0

I have a table with lots of city names as column and locations as rows. Now I want to know what is the next city for a location.

 location     Berlin     Hamburg    Stuttgart
location 1      5            6           7 
location 2      4            9           6  
location 3      2            1           3

Now I want to know for location 1 what is the nearest city. I can use a "LEAST" query (like here: How to get min value from a single row in mysql), however this gives me only the value 5 for location 1. But I want to get "Berlin" as result.

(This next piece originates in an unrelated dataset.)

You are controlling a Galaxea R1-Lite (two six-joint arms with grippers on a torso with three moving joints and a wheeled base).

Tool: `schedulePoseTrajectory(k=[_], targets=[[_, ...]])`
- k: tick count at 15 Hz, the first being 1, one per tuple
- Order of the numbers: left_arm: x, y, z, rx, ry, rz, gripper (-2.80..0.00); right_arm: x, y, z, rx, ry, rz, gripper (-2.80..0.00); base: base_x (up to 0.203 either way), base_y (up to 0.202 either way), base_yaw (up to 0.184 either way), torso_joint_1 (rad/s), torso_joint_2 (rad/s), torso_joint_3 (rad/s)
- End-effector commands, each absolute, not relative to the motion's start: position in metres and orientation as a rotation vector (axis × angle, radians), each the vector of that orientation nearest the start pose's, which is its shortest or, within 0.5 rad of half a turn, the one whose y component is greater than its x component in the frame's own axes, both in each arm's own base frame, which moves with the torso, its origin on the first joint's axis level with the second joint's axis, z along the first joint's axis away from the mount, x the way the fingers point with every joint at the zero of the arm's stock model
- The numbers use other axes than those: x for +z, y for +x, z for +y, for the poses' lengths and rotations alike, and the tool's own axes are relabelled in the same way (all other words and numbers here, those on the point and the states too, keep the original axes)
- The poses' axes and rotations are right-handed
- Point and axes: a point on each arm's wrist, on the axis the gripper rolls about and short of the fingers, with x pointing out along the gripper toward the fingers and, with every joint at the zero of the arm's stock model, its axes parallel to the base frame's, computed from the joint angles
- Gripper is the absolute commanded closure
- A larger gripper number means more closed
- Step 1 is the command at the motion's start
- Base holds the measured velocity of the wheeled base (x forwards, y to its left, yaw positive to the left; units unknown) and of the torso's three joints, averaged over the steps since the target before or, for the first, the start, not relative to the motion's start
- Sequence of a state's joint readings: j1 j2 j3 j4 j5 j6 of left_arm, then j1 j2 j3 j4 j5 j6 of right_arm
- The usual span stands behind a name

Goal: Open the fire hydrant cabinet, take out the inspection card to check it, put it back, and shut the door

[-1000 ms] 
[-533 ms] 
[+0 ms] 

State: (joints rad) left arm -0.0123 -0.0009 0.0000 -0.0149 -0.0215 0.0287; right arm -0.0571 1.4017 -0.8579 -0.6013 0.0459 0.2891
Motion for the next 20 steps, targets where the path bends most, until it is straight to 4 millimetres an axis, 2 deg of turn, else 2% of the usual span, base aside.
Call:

Is this possible?

In PHP I also tried "mysqli_result::fetch_field", which gave me my sql request string, but not what I need.

==> Seems it is not possible to do with SQL queries, solution is to use another database structure, see answers below, or combine it with the programming language if you don't want to change the database, see my answer below.

Jonny
  • 241
  • 3
  • 10
  • Please [edit] your question to include the mysql table structures and sample data, see https://meta.stackoverflow.com/questions/333952/why-should-i-provide-a-minimal-reproducible-example-for-a-very-simple-sql-query – Progman Jul 27 '19 at 18:10
  • @Jonny what Strawberry is saying is that you (or somebody else) have designed a spreadsheet-like table, which looks good as it is but is very problematic (as you already discovered) when you need to get the info that you want. If it's possible it's better to change this design to something that meets the relational criteria. Your problem as it is can be solved with a long long case statement but is this really a solution? What will happen when you add a new City? You will have to make changes every time. So think about it. – forpas Jul 28 '19 at 07:53
  • @forpas Thank you! The main usecase of the table is to find all locations with a maximum distance to any of several cities. For example find all locations that are max 5km to Hamburg or Stuttgart. Is there a better way for a database design to solve this? The usecase described in this question is just the second usecase. – Jonny Jul 28 '19 at 07:56
  • 2
    @Jonny this is the worst design for this case. Consider a table with Locations(id, name), another table with Cities(id, name) and the table with the relation between theses 2 tables like Distances(idLocation, idCity, distance). This is how you do it when using relational databases. – forpas Jul 28 '19 at 08:01
  • @forpas thank you! I read a bit about relational databases before, however thought I had the best solution for my usecase (For example find all locations that are max 5km to Hamburg or Stuttgart. Note: The cities will not change in the future.). After thinking about my problem and your proposal, I get a bit nearer to understanding the reasons for relational databases. It would solve both usecases. However would need 2 instead of 1 SQL queries to get a result. – Jonny Jul 28 '19 at 08:11
  • I don't see how you would solve both usecases, having the current design with just 1 query when it's hard to solve just the 1st usecase. – forpas Jul 28 '19 at 08:21
  • Yes, when I created the table I only had the first usecase in mind. Then the second came up which I found no solution for to solve it with SQL query only... – Jonny Jul 28 '19 at 08:24

3 Answers3

2

Consider the following:

DROP TABLE IF EXISTS my_table;

CREATE TABLE my_table
(id SERIAL PRIMARY KEY
,location_id INT  NOT NULL
,city VARCHAR(12) NOT NULL
,score INT NOT NULL
,UNIQUE KEY(location_id,city)
);

INSERT INTO my_table VALUES
(1,1,'Berlin',5),
(2,2,'Berlin'    ,4),
(3,3,'Berlin'    ,2),
(4,1,'Hamburg'   ,6),
(5,2,'Hamburg'   ,9),
(6,3,'Hamburg'   ,1),
(7,1,'Stuttgart' ,7),
(8,2,'Stuttgart' ,6),
(9,3,'Stuttgart' ,3);

SELECT * FROM my_table WHERE location_id = 1 ORDER BY score LIMIT 1;
+----+-------------+--------+-------+
| id | location_id | city   | score |
+----+-------------+--------+-------+
|  1 |           1 | Berlin |     5 |
+----+-------------+--------+-------+

In practice, something like the following would be more useful...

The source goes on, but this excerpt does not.